On June 10, 2012, Australian Siding Spring astronomer Rob McNaught and colleagues discovered a bright Near Earth Asteroid (NEA). It got the provisional designation
2012 LZ1 and turned out to be large: it is estimated to be about 500 meter in diameter (
UPDATE 22 June 2012:
radar observations from Arecibo obtained during the fly-by actually showed it to be twice as large, i.e. 1 km diameter! This suggests a low albedo, which might imply a carbonaceous composition). It made it's closest approach to the earth/moon system around midnight of June 14/15. With a pass distance of 5.3 million km (a multitude of the Earth-Moon distance), this flyby was not particularly close. But because the asteroid is large, it became quite bright, ~ mag. +13.

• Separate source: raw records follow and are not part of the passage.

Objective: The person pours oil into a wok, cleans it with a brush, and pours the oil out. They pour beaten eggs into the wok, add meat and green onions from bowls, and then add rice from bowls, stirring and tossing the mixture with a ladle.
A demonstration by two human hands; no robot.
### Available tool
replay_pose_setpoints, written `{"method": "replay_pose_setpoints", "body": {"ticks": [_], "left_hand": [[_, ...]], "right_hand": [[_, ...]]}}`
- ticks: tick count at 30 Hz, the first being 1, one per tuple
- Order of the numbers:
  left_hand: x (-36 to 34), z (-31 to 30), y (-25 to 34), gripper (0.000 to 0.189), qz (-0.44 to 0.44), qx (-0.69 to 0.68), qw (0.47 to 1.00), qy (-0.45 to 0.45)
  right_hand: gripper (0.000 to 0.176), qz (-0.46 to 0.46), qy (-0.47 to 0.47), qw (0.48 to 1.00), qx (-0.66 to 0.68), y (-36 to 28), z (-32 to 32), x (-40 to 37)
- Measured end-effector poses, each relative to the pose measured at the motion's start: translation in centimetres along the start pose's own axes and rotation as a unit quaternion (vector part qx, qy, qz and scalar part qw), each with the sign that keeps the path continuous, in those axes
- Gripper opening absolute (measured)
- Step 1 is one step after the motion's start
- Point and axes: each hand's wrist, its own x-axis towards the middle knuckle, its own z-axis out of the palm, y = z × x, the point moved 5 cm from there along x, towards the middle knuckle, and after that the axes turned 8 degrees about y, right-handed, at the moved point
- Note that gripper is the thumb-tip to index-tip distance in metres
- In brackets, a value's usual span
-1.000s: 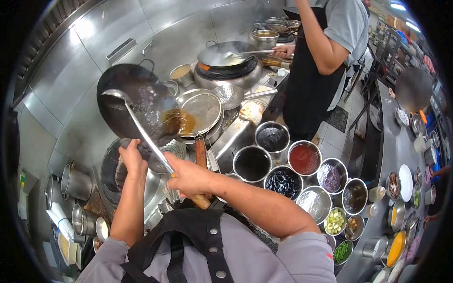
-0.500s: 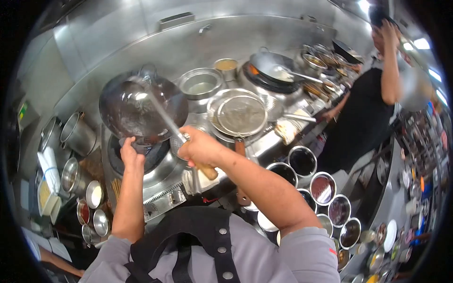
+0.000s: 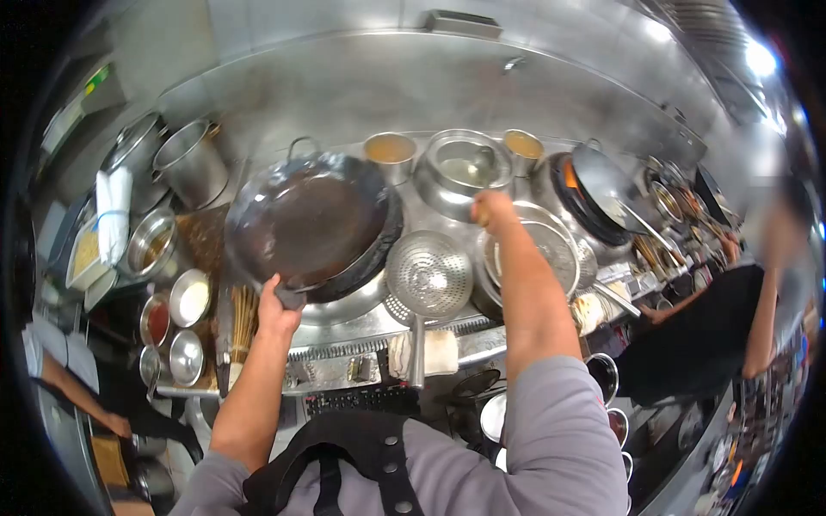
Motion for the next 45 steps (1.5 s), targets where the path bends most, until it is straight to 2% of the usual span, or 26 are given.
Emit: {"method": "replay_pose_setpoints", "body": {"ticks": [1, 3, 4, 7, 9, 10, 12, 16, 19, 21, 23, 25, 27, 30, 32, 33, 34, 35, 37, 39, 40, 41, 42, 43, 44, 45], "left_hand": [[-0.7, 0.5, 0.1, 0.029, -0.019, -0.01, 1.0, -0.005], [-2.0, 1.2, 0.0, 0.033, -0.021, -0.005, 0.999, -0.032], [-3.0, 2.0, 0.2, 0.03, -0.005, 0.025, 0.999, -0.032], [-0.7, 1.0, 0.7, 0.027, -0.08, 0.016, 0.996, 0.027], [0.6, 0.4, 0.9, 0.027, -0.102, 0.018, 0.994, 0.017], [0.7, -0.1, 0.8, 0.026, -0.128, 0.026, 0.991, 0.01], [1.2, -0.4, 1.0, 0.024, -0.135, 0.032, 0.99, 0.023], [0.8, 0.2, 1.5, 0.02, -0.133, 0.026, 0.99, 0.03], [0.9, 0.0, 1.3, 0.019, -0.153, 0.001, 0.988, 0.027], [0.6, 0.2, 1.5, 0.017, -0.142, 0.0, 0.989, 0.042], [0.3, 0.8, 1.5, 0.017, -0.146, -0.003, 0.989, 0.028], [0.1, 0.7, 1.5, 0.017, -0.15, -0.004, 0.989, 0.014], [0.7, 0.3, 1.4, 0.019, -0.13, -0.005, 0.991, 0.007], [0.9, 0.1, 1.2, 0.017, -0.128, -0.011, 0.992, 0.016], [0.7, 0.3, 1.2, 0.015, -0.138, -0.02, 0.99, -0.018], [0.6, 0.3, 1.4, 0.015, -0.136, -0.019, 0.99, -0.016], [0.3, 0.2, 1.5, 0.014, -0.15, 0.005, 0.989, -0.004], [0.2, 0.2, 1.7, 0.014, -0.163, 0.028, 0.986, 0.007], [0.9, 0.0, 1.5, 0.017, -0.163, 0.024, 0.986, 0.005], [-0.4, 0.8, 1.8, 0.02, -0.138, 0.038, 0.989, -0.02], [3.8, -1.5, 0.2, 0.022, -0.212, 0.008, 0.973, -0.093], [3.7, -1.4, 0.2, 0.022, -0.214, 0.006, 0.972, -0.094], [3.3, -1.2, 0.3, 0.022, -0.226, -0.012, 0.971, -0.074], [2.7, -0.9, 0.5, 0.022, -0.238, -0.028, 0.969, -0.054], [2.3, -0.4, 0.6, 0.023, -0.169, 0.001, 0.986, 0.0], [3.7, -0.9, 0.2, 0.024, -0.182, 0.004, 0.983, -0.028]], "right_hand": [[0.012, 0.052, -0.022, 0.978, 0.2, 0.4, 0.0, 1.4], [0.017, 0.096, -0.146, 0.885, 0.431, -0.4, 0.8, 0.5], [0.017, 0.154, -0.138, 0.872, 0.443, -1.3, 1.2, -2.6], [0.018, 0.143, -0.201, 0.843, 0.477, -2.3, 1.8, -6.7], [0.016, 0.188, -0.308, 0.789, 0.498, -3.2, 2.2, -11.3], [0.016, 0.189, -0.305, 0.79, 0.497, -3.3, 2.3, -13.1], [0.032, 0.203, -0.383, 0.741, 0.513, -3.8, 3.6, -18.1], [0.043, 0.218, -0.374, 0.737, 0.519, -3.1, 6.9, -30.3], [0.031, 0.244, -0.333, 0.757, 0.506, -0.7, 8.9, -35.4], [0.026, 0.209, -0.298, 0.845, 0.393, 2.2, 9.3, -36.2], [0.026, 0.041, -0.186, 0.967, 0.167, 6.0, 9.7, -37.3], [0.03, 0.009, -0.123, 0.991, -0.053, 7.8, 12.6, -41.6], [0.036, 0.097, -0.159, 0.981, 0.062, 10.3, 15.6, -43.2], [0.013, 0.324, -0.306, 0.83, 0.335, 12.9, 19.9, -37.3], [0.011, 0.225, -0.355, 0.86, 0.289, 12.8, 24.3, -32.1], [0.012, 0.118, -0.321, 0.917, 0.204, 11.5, 25.7, -30.8], [0.021, 0.019, -0.198, 0.976, 0.083, 10.9, 26.2, -29.8], [0.032, -0.107, -0.177, 0.975, -0.085, 11.9, 26.3, -26.8], [0.038, -0.181, -0.094, 0.958, -0.203, 12.6, 23.9, -28.8], [0.039, -0.296, -0.079, 0.896, -0.322, 14.2, 20.1, -31.9], [0.039, -0.295, -0.077, 0.895, -0.325, 13.5, 19.1, -34.2], [0.037, -0.124, -0.128, 0.969, -0.171, 13.1, 18.2, -36.7], [0.035, 0.055, -0.171, 0.984, -0.004, 13.5, 18.0, -38.4], [0.035, 0.166, -0.203, 0.958, 0.115, 13.5, 18.1, -38.2], [0.034, 0.231, -0.266, 0.91, 0.218, 13.3, 19.0, -35.5], [0.033, 0.258, -0.303, 0.88, 0.258, 13.3, 20.1, -32.5]]}}
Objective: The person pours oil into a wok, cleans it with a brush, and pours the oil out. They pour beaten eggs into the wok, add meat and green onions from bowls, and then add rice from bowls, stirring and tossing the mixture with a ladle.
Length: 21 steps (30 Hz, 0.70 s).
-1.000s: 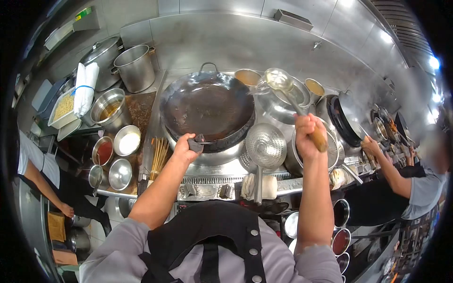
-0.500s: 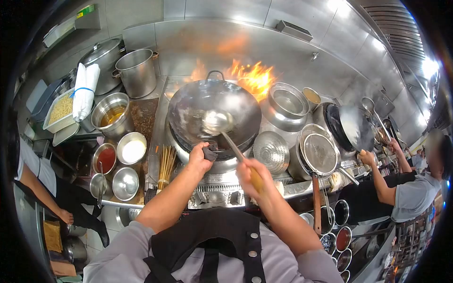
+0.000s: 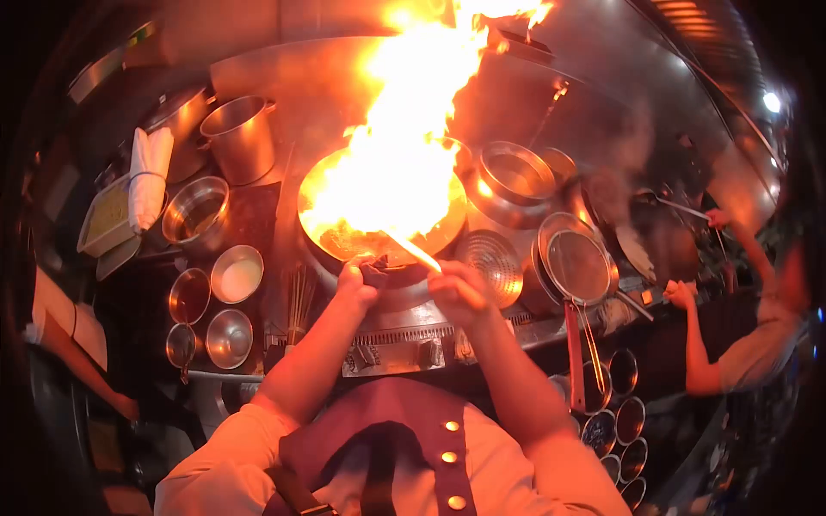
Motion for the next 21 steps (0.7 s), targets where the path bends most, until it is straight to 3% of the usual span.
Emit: {"method": "replay_pose_setpoints", "body": {"ticks": [2, 3, 4, 5, 7, 8, 10, 12, 15, 17, 18, 20, 21], "left_hand": [[-1.6, 1.3, -0.1, 0.027, 0.019, -0.009, 0.999, -0.05], [-1.6, 1.2, 0.0, 0.031, 0.016, 0.017, 0.997, -0.068], [-2.1, 1.3, 0.0, 0.034, -0.007, 0.025, 0.999, -0.026], [-1.7, 1.3, 0.1, 0.034, -0.006, 0.024, 0.999, -0.027], [0.9, -0.2, 1.0, 0.032, -0.013, 0.046, 0.998, -0.03], [1.6, -0.5, 1.1, 0.029, -0.022, 0.062, 0.997, -0.036], [0.3, 0.0, 1.0, 0.029, -0.011, 0.079, 0.994, -0.073], [0.2, 0.1, 0.9, 0.028, -0.016, 0.069, 0.994, -0.086], [-0.7, 0.1, 1.3, 0.024, 0.033, 0.109, 0.993, -0.019], [-0.9, 0.5, 0.7, 0.023, 0.037, 0.118, 0.992, -0.001], [-1.1, 0.3, 1.3, 0.022, 0.045, 0.122, 0.991, 0.017], [0.6, -0.5, 1.4, 0.02, 0.043, 0.12, 0.992, 0.0], [0.8, -0.5, 1.3, 0.02, 0.03, 0.12, 0.992, -0.016]], "right_hand": [[0.032, -0.047, 0.01, 0.996, -0.077, -2.7, -1.0, 5.2], [0.036, -0.188, 0.088, 0.922, -0.327, -3.2, -0.8, 5.8], [0.041, -0.305, 0.166, 0.762, -0.546, -3.7, 0.1, 5.7], [0.041, -0.312, 0.176, 0.765, -0.536, -3.7, -0.7, 4.4], [0.049, -0.481, 0.287, 0.502, -0.658, -3.5, -1.8, -0.5], [0.049, -0.484, 0.313, 0.501, -0.645, -3.1, -3.4, -3.5], [0.054, -0.446, 0.325, 0.578, -0.601, -1.4, -7.1, -10.6], [0.051, -0.398, 0.362, 0.606, -0.586, 1.2, -10.8, -15.8], [0.052, -0.368, 0.393, 0.589, -0.603, 5.9, -17.8, -20.3], [0.065, -0.412, 0.388, 0.488, -0.664, 8.8, -23.4, -20.1], [0.065, -0.41, 0.383, 0.492, -0.665, 9.6, -24.6, -20.4], [0.067, -0.296, 0.393, 0.519, -0.699, 10.6, -27.2, -20.2], [0.067, -0.297, 0.372, 0.541, -0.693, 10.9, -27.8, -20.4]]}}
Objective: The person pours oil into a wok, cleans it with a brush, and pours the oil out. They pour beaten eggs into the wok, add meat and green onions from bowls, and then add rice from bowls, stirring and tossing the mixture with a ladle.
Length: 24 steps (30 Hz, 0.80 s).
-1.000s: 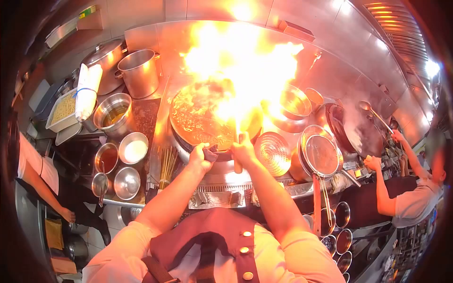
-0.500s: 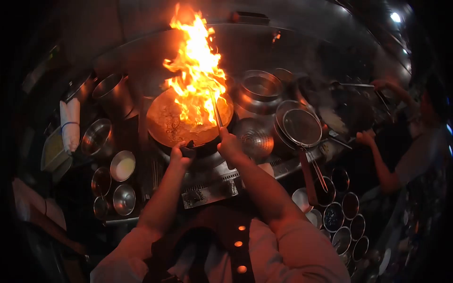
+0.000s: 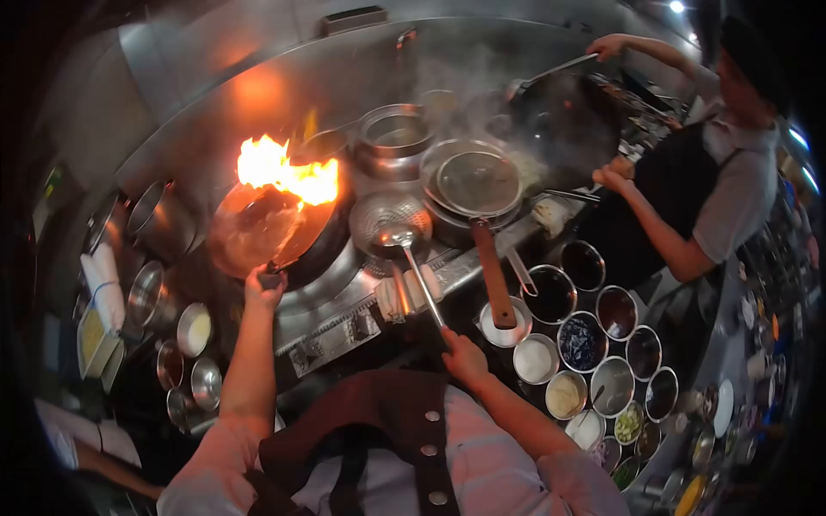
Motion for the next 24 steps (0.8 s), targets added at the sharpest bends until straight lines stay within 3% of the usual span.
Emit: {"method": "replay_pose_setpoints", "body": {"ticks": [1, 5, 8, 9, 12, 13, 15, 17, 19, 20, 21, 23, 24], "left_hand": [[-0.9, 0.2, 0.5, 0.019, -0.007, 0.001, 1.0, -0.016], [-6.8, 1.0, -1.8, 0.019, 0.073, 0.026, 0.996, 0.031], [-9.2, 0.0, -1.2, 0.016, 0.212, 0.034, 0.975, 0.065], [-9.8, -0.3, -1.0, 0.016, 0.215, 0.035, 0.974, 0.07], [-15.2, 1.6, 0.4, 0.018, 0.347, 0.101, 0.93, 0.066], [-15.7, 1.7, 0.7, 0.018, 0.349, 0.104, 0.929, 0.067], [-16.4, 1.8, 1.2, 0.045, 0.375, 0.206, 0.9, 0.085], [-18.9, 3.7, -0.5, 0.05, 0.411, 0.224, 0.878, 0.103], [-20.1, 4.2, -0.8, 0.039, 0.518, 0.309, 0.788, 0.122], [-20.8, 4.2, -1.3, 0.051, 0.552, 0.38, 0.733, 0.115], [-21.0, 3.5, -1.7, 0.051, 0.552, 0.383, 0.732, 0.114], [-21.4, 3.1, -2.7, 0.074, 0.619, 0.492, 0.605, 0.096], [-21.5, 2.8, -3.2, 0.075, 0.625, 0.504, 0.593, 0.068]], "right_hand": [[0.066, -0.041, 0.014, 0.998, 0.041, -0.1, -0.4, 0.0], [0.063, -0.011, 0.002, 0.995, 0.099, 1.1, -0.9, -0.7], [0.064, 0.077, 0.003, 0.989, 0.13, 1.0, -2.3, -1.4], [0.064, 0.076, -0.002, 0.988, 0.132, -0.5, -4.0, -1.8], [0.057, 0.001, 0.009, 0.972, 0.236, -4.1, -6.8, -0.2], [0.057, -0.021, -0.008, 0.969, 0.245, -5.8, -7.0, 1.4], [0.057, -0.079, -0.014, 0.963, 0.258, -10.6, -7.5, 4.8], [0.057, -0.078, -0.058, 0.962, 0.255, -14.1, -5.9, 7.9], [0.057, -0.096, -0.065, 0.962, 0.247, -14.9, -4.9, 9.1], [0.058, -0.128, -0.05, 0.965, 0.224, -15.1, -4.8, 9.3], [0.059, -0.16, -0.035, 0.966, 0.2, -15.4, -4.7, 9.3], [0.063, -0.142, -0.031, 0.969, 0.198, -13.5, -4.6, 7.8], [0.065, -0.133, -0.012, 0.967, 0.216, -12.2, -4.7, 6.7]]}}
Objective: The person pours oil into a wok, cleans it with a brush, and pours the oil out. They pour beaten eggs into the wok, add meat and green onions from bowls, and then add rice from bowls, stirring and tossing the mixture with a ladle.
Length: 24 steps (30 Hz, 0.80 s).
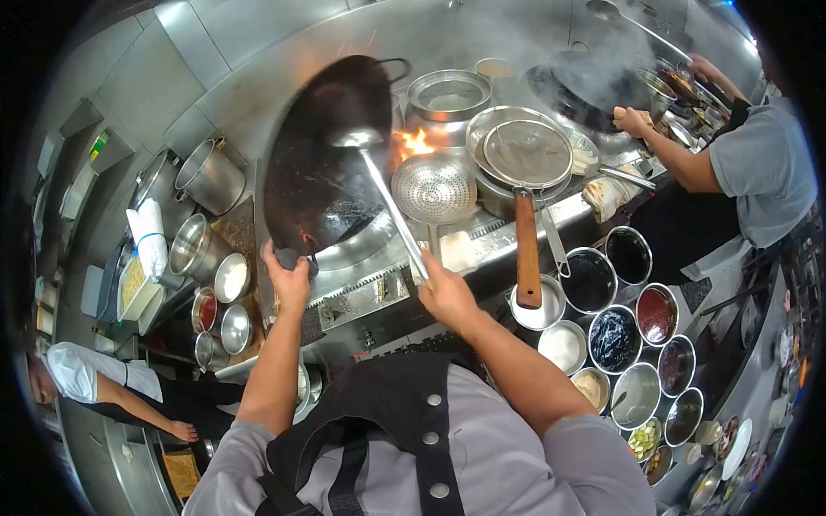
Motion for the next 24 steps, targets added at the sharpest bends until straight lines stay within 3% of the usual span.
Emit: {"method": "replay_pose_setpoints", "body": {"ticks": [1, 4, 8, 12, 20, 22, 24], "left_hand": [[-0.2, -0.1, 0.2, 0.075, -0.002, 0.003, 1.0, -0.001], [-0.6, 0.0, 2.5, 0.082, 0.152, 0.098, 0.983, -0.042], [-0.2, 0.6, 3.7, 0.08, 0.174, 0.108, 0.976, -0.071], [-0.2, 0.8, 3.9, 0.08, 0.216, 0.101, 0.968, -0.074], [0.7, 0.2, 3.9, 0.081, 0.228, 0.108, 0.963, -0.091], [0.9, -0.1, 3.3, 0.081, 0.18, 0.095, 0.971, -0.124], [1.1, -0.6, 2.9, 0.08, 0.19, 0.088, 0.97, -0.12]], "right_hand": [[0.067, 0.006, 0.022, 1.0, 0.016, 0.8, -0.4, -1.2], [0.07, 0.056, 0.032, 0.996, 0.053, 2.6, -1.5, -3.7], [0.07, 0.102, 0.035, 0.991, 0.084, 3.7, -2.0, -4.7], [0.069, 0.07, 0.059, 0.991, 0.101, 4.7, -1.6, -5.5], [0.068, 0.101, 0.062, 0.988, 0.103, 3.6, -1.0, -6.5], [0.068, 0.187, 0.027, 0.971, 0.148, 3.1, -0.3, -7.1], [0.068, 0.155, 0.05, 0.973, 0.165, 4.1, 1.4, -7.3]]}}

In the early morning of June 15, some 9 hours after closest approach, I used the "remote" 37-cm F/14 Cassegrain of
UoI Rigel observatory at Sonoita, Arizona, USA (MPC 857, the same telescope that I often use to image geostationary satellites) to image the asteroid (I also obtained some imagery using the larger 61-cm telescope of
Sierra Stars Observatory in California).
click image to enlarge
The image above is a stack of 4 CCD images, each of 30 second exposure and spaced 5 minutes in time, obtained with the Rigel telescope. The asteroid can be seen as a set of 4 short trails lining up. It was moving at a rate of about 35"/minute near the Aquila-Capricorn border at that time and was near mag. +13.